Jocelyne turned her eyes, which were moist with tears, to her cousin; and, stretching out her hand to him, she said, with all that romantic fervour of the ingenuous girl which almost wears the semblance of inspiration —
"Alayn, I know you love me, and that you mean it well with me. You are a kind and sincere brother to me. But, oh! you cannot read the deep deep feelings of the heart, or judge how little words have the power, like the charms we read of, to heal its wounds and wrench asunder the chains that bind it for ever and ever! The ivy, when torn from the stem to which it clings, may wither and die, but it cannot be attached to another trunk, however skilful the hand of the gardener who would attach it."
The youth took her hand, and, as she again turned to the window to hide her increasing emotion, shook his head sadly and doubtfully; then, returning to his stool, he took the gun-barrel between his knees with a movement of impatience, and continued his occupation of polishing it, although his eyes were constantly fixed askance upon the graceful form of the girl as she leant upon the window sill.
Presently the old woman moved uneasily in her chair, and, placing her hands firmly upon its arms, as if about to rise from her seat, she exclaimed aloud —
"Vengeance is mine, saith the Lord, and I will avenge the blood of the righteous!"

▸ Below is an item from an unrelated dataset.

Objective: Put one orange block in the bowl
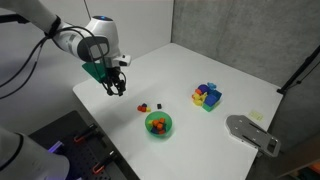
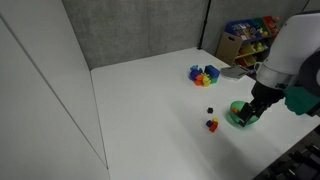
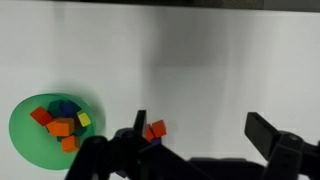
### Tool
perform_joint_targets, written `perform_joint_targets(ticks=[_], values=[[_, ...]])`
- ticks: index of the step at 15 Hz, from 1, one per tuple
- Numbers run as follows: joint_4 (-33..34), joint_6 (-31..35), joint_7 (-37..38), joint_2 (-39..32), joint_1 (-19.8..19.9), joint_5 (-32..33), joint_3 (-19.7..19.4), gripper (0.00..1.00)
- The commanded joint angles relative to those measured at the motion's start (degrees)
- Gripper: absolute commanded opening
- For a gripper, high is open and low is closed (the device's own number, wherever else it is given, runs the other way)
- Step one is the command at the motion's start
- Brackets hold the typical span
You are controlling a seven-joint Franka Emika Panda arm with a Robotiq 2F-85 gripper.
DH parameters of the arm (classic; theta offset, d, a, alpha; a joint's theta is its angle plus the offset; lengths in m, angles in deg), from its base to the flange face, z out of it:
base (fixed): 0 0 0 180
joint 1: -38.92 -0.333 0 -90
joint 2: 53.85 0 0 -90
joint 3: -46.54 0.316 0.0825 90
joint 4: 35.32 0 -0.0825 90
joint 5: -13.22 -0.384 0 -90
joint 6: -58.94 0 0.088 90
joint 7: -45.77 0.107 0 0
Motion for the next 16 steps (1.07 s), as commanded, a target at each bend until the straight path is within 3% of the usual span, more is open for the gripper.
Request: perform_joint_targets(ticks=[1,10,16], values=[[2.6,4.6,1.1,-7.7,-0.1,2.9,-1.2,1.0],[9.2,14.5,10.8,-22.3,-3.2,8.4,-7.9,1.0],[14.1,15.4,22.0,-29.1,-11.3,9.0,-15.5,1.0]])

Both Jocelyne and Alayn turned; but, before the fair girl could hurry to her grandmother's side, she had sunk down again into her chair, murmuring —
"No, no! enough of blood! enough of vengeance! God pardon him, and turn the hearts of those who counseled him to this deed."
"Give me my Bible, Jocelyne my girl," said again the old woman after a pause. "It seems I have not read it for many a long hour. God forgive me! But my poor head wanders strangely. Ah! is it you Alayn? Good-day to you," she continued, as if she had then first become aware of the presence of her grandson.

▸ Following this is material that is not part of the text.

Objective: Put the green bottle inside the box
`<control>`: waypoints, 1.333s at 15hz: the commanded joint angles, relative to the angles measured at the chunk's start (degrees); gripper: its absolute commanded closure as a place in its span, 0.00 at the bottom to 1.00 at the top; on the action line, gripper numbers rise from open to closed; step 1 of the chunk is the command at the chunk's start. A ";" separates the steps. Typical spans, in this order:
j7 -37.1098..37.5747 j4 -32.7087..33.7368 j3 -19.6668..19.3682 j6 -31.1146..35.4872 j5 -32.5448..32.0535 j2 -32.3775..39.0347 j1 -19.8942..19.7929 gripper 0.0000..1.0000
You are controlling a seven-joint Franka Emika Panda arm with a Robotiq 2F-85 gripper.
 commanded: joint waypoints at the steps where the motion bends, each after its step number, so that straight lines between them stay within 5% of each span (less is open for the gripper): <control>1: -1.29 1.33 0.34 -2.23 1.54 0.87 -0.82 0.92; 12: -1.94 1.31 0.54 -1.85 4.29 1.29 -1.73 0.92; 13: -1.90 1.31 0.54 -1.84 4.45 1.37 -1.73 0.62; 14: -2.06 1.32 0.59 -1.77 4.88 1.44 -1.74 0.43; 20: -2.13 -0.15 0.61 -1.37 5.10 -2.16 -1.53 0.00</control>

Jocelyne hastily gave her grandmother the volume which she had laid down upon the table; and whispering in her cousin's ear, as she passed, "She has spoken, she will be better now," sat down once more by her side.
A silence again pervaded that still room, when suddenly a noise of steps resounded upon a wooden stair. They approached the door, upon which a hurried knocking was now heard. Before Jocelyne, who, at the sound of these steps, had clasped her hands before her, with an expression of surprise and almost of alarm, had fully risen from her seat, the door was flung open, and a man enveloped in a cloak, and with a jewelled hat sunk low upon his brow, entered hastily.